Again, cactus and succulents need a special soil compared to most other plants, so be sure to get the appropriate bag depending on which plants you’re using. Add enough soil so the plant roots will have plenty of room to fit and then grow. Aim for a depth slightly greater than the height of the plant’s pot.

  1. Plant

Now, take you first plant and gently hold loosely onto the base of the stems coming out of the pot. Use your other hand to squeeze the sides of the pot as you turn it slowly while doing so to ease out the plant. The less stressful you are to the plants now the less jarring it is to them to become accustomed to their new environment.

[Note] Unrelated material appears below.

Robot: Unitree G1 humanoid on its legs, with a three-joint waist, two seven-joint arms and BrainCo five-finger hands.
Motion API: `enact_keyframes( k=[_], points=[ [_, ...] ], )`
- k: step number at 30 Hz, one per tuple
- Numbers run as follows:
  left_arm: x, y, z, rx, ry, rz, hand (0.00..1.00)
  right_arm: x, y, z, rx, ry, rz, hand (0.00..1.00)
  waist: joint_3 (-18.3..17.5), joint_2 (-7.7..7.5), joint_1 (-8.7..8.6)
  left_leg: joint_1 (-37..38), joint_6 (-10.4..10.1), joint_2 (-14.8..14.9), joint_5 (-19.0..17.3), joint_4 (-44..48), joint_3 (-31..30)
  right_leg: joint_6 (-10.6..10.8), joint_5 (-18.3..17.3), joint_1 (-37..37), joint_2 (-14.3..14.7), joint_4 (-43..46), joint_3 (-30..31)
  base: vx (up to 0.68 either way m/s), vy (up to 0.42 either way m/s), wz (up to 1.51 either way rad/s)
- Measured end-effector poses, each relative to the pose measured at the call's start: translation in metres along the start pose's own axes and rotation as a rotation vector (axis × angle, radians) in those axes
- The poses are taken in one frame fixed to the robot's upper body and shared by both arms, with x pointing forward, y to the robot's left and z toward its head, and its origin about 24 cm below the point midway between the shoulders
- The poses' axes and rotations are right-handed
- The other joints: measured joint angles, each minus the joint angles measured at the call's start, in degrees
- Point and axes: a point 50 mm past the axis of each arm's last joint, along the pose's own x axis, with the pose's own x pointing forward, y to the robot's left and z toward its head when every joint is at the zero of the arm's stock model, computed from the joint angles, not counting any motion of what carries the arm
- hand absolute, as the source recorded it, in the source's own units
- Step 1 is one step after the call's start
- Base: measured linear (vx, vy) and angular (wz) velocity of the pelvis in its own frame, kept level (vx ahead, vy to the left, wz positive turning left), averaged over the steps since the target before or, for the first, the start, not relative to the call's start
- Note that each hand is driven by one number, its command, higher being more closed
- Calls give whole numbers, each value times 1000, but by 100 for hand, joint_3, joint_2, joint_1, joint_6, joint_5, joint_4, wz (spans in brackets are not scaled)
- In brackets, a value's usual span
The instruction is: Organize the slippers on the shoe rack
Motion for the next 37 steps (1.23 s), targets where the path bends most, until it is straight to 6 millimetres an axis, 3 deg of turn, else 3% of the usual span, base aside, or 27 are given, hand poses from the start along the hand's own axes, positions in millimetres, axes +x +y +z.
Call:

Hold your plant over your container and gently tease out the soil around it's roots. You don't have to get out all the soil but enough to be able to spread the roots out in it's new home. If you have a plant that is "pot bound" (a twisted root ball), teasing may not be enough. You may need to cut into the ball about half way and pull a bit to spread the roots.You may also want to trim the roots if they are especially long; don’t worry, they’ll grow back. . Using a spoon, your fingers, the end of a brush, or even a pencil, dig a well to place your plants roots in. Add more soil around the top and compact the soil down around the base of the plant. Continue placing your little plants in the container and try to keep them away from the edges. The leaves are likely to touch the sides but aim to keep them away as much as possible.

Do the same with the rest of the plants you may have and place your plants in an aesthetically pleasing arrangement within the container.

  1. Add Accessories

Next take your potting soil and fill in the gaps around the plants and along the edge of the container. Remember to firmly pack the soil when placing to avoid air "bubbles" as it were.

After you’re done planting you can add little accessories like a blanket of moss (dried or living), little figurines, old toys, glass beads, shiny metal object, sticks, stones, or even a layer or rocks. This is your little world and you can put whatever you’d like in there.

  1. Clean and Water

Now that you've filled in the gaps, take your spray bottle and spray your Terrarium several times until you can see some water well up along the insides of the container. Make sure the bottom where the charcoal is not soaked but only has a little drizzle. Spray under the foliage if you have to get the soil moist.

You’ll likely have dirt all over the sides of the container, so wipe them down so you can enjoy the beautiful living world inside. Unlike most of your house plants, a terrarium doesn’t need to be soaked: just a couple of shots of water should get it started.